*Work item*.
Only the lines from the one containing "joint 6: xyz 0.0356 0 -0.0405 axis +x" through the final line of the material below should be output, exactly as they stand.

*Dataset excerpt*.

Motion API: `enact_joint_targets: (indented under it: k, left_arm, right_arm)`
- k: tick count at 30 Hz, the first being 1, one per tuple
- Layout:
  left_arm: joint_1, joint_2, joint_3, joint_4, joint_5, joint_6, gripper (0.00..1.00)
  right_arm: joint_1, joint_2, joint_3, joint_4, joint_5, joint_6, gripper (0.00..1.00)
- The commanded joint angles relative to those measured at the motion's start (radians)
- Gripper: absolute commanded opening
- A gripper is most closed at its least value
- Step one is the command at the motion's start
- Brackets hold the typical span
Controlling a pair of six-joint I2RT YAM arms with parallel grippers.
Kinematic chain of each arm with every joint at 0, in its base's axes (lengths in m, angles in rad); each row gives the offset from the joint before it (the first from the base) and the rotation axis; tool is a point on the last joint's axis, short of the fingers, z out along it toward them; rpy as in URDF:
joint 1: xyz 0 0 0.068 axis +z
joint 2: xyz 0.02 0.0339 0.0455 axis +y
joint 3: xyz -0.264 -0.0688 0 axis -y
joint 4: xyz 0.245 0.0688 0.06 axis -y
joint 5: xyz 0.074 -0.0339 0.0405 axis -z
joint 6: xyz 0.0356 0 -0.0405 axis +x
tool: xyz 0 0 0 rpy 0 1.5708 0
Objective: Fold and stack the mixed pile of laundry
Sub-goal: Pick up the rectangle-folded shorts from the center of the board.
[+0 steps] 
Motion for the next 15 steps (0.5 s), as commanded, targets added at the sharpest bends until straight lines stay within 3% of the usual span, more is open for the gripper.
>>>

*Response to the task*.
joint 6: xyz 0.0356 0 -0.0405 axis +x
tool: xyz 0 0 0 rpy 0 1.5708 0
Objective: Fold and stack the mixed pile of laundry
Sub-goal: Pick up the rectangle-folded shorts from the center of the board.
[+0 steps] 
Motion for the next 15 steps (0.5 s), as commanded, targets added at the sharpest bends until straight lines stay within 3% of the usual span, more is open for the gripper.
>>>

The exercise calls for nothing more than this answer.